* WHAT TO WORK ON *
Your task is to repeat exactly the lines below between the line holding "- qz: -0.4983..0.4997" and the line holding "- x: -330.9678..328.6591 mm", inclusive, and only those.

BEGIN SOURCE DATA

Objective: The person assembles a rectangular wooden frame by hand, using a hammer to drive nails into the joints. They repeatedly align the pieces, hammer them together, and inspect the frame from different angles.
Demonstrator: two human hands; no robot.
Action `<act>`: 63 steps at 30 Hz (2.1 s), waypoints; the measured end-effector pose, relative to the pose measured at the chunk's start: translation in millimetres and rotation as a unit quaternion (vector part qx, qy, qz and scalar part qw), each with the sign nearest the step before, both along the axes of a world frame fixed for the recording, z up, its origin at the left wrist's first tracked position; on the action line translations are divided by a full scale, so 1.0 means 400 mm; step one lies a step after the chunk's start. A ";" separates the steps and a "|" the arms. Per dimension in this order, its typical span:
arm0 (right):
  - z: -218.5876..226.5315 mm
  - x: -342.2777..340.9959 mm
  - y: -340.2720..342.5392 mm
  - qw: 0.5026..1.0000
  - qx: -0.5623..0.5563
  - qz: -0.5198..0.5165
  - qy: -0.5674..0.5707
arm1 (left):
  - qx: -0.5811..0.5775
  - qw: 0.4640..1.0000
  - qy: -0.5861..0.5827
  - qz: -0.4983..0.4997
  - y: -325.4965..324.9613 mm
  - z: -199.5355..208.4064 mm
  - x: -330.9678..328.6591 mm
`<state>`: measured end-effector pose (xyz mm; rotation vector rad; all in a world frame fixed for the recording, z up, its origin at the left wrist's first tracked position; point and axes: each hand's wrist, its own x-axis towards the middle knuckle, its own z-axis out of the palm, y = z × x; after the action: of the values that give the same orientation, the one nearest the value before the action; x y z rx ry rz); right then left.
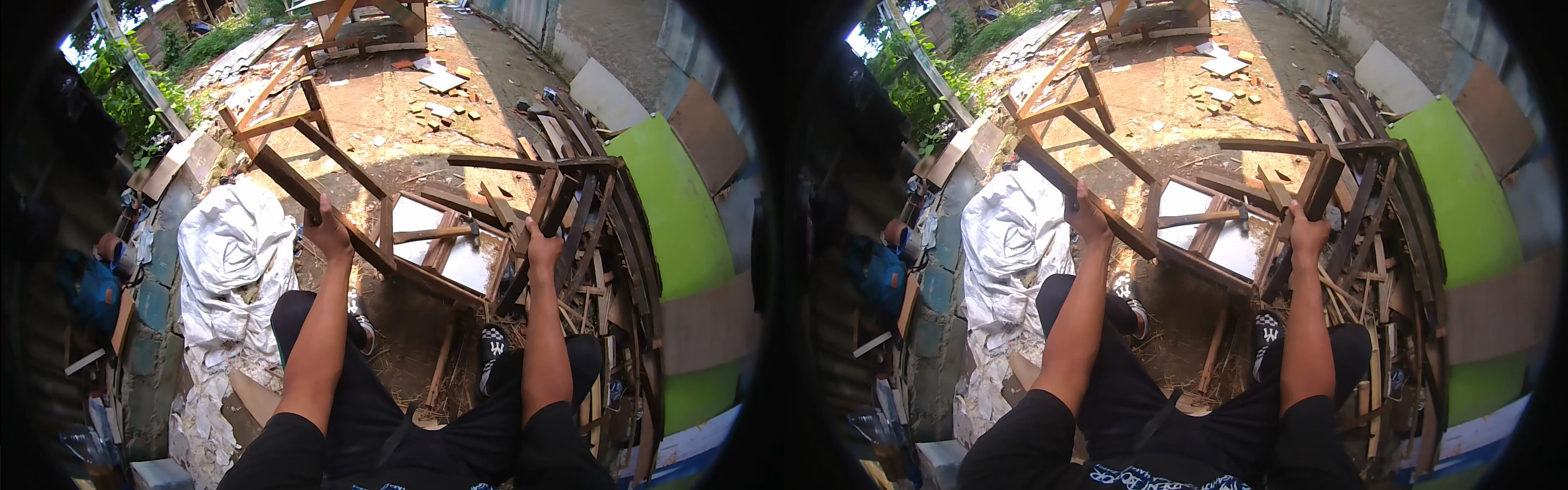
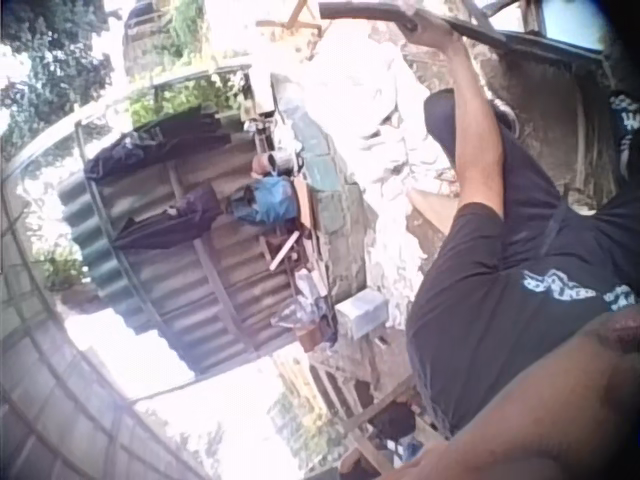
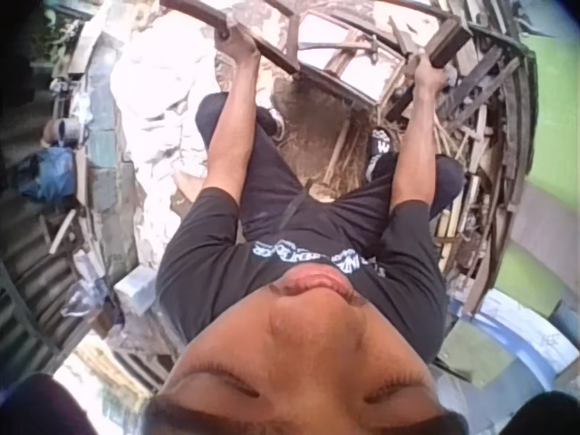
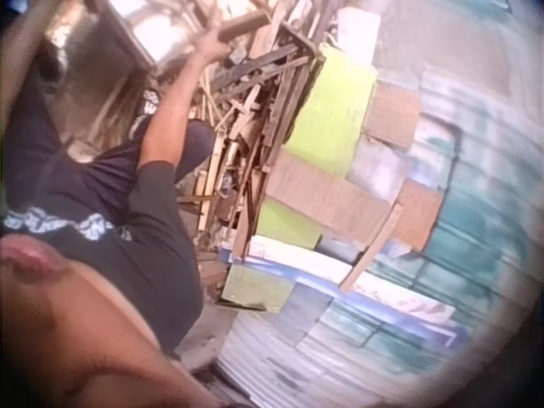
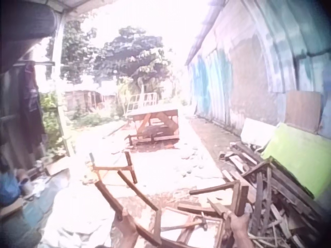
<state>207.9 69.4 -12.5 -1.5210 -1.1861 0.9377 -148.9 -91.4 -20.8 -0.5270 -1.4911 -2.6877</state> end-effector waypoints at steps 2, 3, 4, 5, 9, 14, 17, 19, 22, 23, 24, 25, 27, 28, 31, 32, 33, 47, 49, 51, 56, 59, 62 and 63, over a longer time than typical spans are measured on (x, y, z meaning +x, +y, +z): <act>0.025 0.011 0.022 0.998 -0.005 -0.015 0.060 | 0.008 1.000 -0.024 -0.019 0.026 0.041 0.016; 0.029 0.011 0.021 0.996 -0.009 -0.015 0.088 | 0.009 0.999 -0.040 -0.017 0.019 0.037 0.007; 0.032 0.010 0.019 0.993 -0.014 -0.015 0.116 | 0.005 0.999 -0.050 -0.013 0.017 0.030 -0.002; 0.035 0.010 0.016 0.992 -0.017 -0.020 0.120 | 0.002 0.998 -0.061 -0.009 0.017 0.023 -0.011; 0.065 0.017 -0.004 0.993 -0.028 -0.033 0.110 | 0.004 0.996 -0.084 -0.010 -0.001 -0.005 -0.028; 0.034 0.051 0.012 0.994 -0.035 -0.037 0.097 | 0.080 0.985 -0.141 -0.065 0.006 0.013 -0.013; 0.032 0.043 0.005 0.993 -0.053 -0.025 0.102 | 0.047 0.975 -0.194 -0.093 0.007 -0.023 -0.028; 0.041 0.054 0.006 0.992 -0.069 -0.032 0.098 | -0.009 0.979 -0.164 -0.120 0.037 -0.059 0.007; 0.037 0.074 0.004 0.995 -0.057 -0.008 0.082 | -0.082 0.983 -0.118 -0.114 0.078 -0.092 0.019; 0.034 0.084 0.007 0.996 -0.046 0.005 0.075 | -0.102 0.983 -0.117 -0.095 0.094 -0.102 0.025; 0.040 0.095 0.000 0.996 -0.024 0.023 0.077 | -0.126 0.982 -0.118 -0.078 0.106 -0.109 0.041; 0.045 0.101 -0.006 0.996 -0.002 0.041 0.079 | -0.219 0.971 -0.084 -0.035 0.125 -0.102 0.031; 0.071 0.091 -0.032 0.991 0.027 0.088 0.093 | -0.441 0.895 -0.064 0.009 0.121 -0.147 0.035; 0.086 0.069 -0.051 0.987 0.042 0.113 0.104 | -0.529 0.845 -0.083 0.004 0.107 -0.185 -0.010; 0.083 0.103 -0.047 0.981 0.045 0.158 0.106 | -0.558 0.820 -0.126 -0.022 0.134 -0.207 0.049; 0.084 0.114 -0.050 0.982 0.019 0.162 0.097 | -0.550 0.831 -0.088 -0.001 0.144 -0.191 0.084; 0.088 0.113 -0.053 0.978 0.015 0.173 0.116 | -0.541 0.839 -0.048 0.025 0.149 -0.165 0.112; 0.257 0.045 -0.129 0.876 0.008 0.480 0.049 | -0.272 0.688 0.668 -0.087 0.071 0.225 0.349; 0.266 0.036 -0.141 0.875 0.003 0.483 0.027 | -0.292 0.666 0.681 -0.093 0.076 0.231 0.343; 0.264 0.029 -0.146 0.888 0.013 0.459 0.025 | -0.283 0.659 0.688 -0.112 0.087 0.239 0.323; 0.260 0.036 -0.113 0.952 0.010 0.263 0.156 | -0.280 0.670 0.681 -0.090 0.106 0.243 0.264; 0.266 0.061 -0.096 0.925 -0.006 0.283 0.255 | -0.284 0.689 0.664 -0.062 0.094 0.242 0.207; 0.281 0.069 -0.097 0.891 -0.002 0.319 0.322 | -0.309 0.702 0.642 -0.019 0.059 0.228 0.167; 0.286 0.069 -0.101 0.876 -0.018 0.332 0.350 | -0.302 0.713 0.633 -0.019 0.048 0.225 0.160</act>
<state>235.6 29.1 102.1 -0.6401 -1.1316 1.7848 -85.1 -72.3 69.0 -1.8532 -1.6122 -0.9922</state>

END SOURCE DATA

* EXPECTED OUTPUT *
  - qz: -0.4983..0.4997
  - y: -325.4965..324.9613 mm
  - z: -199.5355..208.4064 mm
  - x: -330.9678..328.6591 mm

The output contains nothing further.